Available data below:

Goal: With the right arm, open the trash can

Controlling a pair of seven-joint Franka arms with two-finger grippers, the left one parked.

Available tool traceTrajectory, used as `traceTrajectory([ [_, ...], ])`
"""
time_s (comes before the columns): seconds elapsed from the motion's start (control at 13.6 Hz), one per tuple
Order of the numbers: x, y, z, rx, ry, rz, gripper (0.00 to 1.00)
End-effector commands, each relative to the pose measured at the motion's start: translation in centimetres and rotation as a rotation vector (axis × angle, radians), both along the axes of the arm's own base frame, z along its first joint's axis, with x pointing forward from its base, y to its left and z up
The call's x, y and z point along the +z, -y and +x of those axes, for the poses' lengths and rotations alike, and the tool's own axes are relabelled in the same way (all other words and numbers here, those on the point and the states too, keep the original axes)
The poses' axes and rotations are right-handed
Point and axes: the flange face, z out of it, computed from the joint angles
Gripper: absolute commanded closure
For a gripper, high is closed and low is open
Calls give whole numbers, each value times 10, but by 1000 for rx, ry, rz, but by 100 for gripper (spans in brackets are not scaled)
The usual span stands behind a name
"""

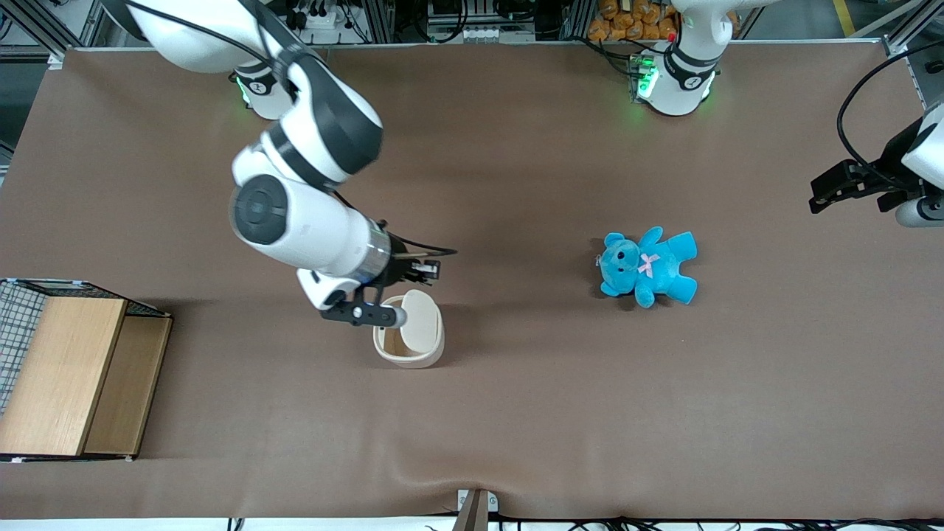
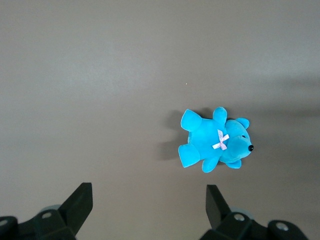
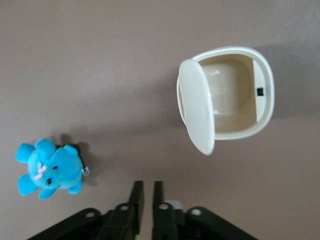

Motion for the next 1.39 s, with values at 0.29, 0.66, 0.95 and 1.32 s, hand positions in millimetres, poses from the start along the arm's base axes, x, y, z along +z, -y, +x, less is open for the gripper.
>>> traceTrajectory([
  [0.29,39,81,5,42,-74,31,0],
  [0.66,40,183,29,259,-5,43,0],
  [0.95,29,246,33,308,-48,-46,0],
  [1.32,91,283,15,297,44,-260,0],
])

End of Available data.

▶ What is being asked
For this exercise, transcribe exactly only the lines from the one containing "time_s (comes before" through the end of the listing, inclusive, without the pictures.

▶ Result of the task
time_s (comes before the columns): seconds elapsed from the motion's start (control at 13.6 Hz), one per tuple
Order of the numbers: x, y, z, rx, ry, rz, gripper (0.00 to 1.00)
End-effector commands, each relative to the pose measured at the motion's start: translation in centimetres and rotation as a rotation vector (axis × angle, radians), both along the axes of the arm's own base frame, z along its first joint's axis, with x pointing forward from its base, y to its left and z up
The call's x, y and z point along the +z, -y and +x of those axes, for the poses' lengths and rotations alike, and the tool's own axes are relabelled in the same way (all other words and numbers here, those on the point and the states too, keep the original axes)
The poses' axes and rotations are right-handed
Point and axes: the flange face, z out of it, computed from the joint angles
Gripper: absolute commanded closure
For a gripper, high is closed and low is open
Calls give whole numbers, each value times 10, but by 1000 for rx, ry, rz, but by 100 for gripper (spans in brackets are not scaled)
The usual span stands behind a name
"""


Motion for the next 1.39 s, with values at 0.29, 0.66, 0.95 and 1.32 s, hand positions in millimetres, poses from the start along the arm's base axes, x, y, z along +z, -y, +x, less is open for the gripper.
>>> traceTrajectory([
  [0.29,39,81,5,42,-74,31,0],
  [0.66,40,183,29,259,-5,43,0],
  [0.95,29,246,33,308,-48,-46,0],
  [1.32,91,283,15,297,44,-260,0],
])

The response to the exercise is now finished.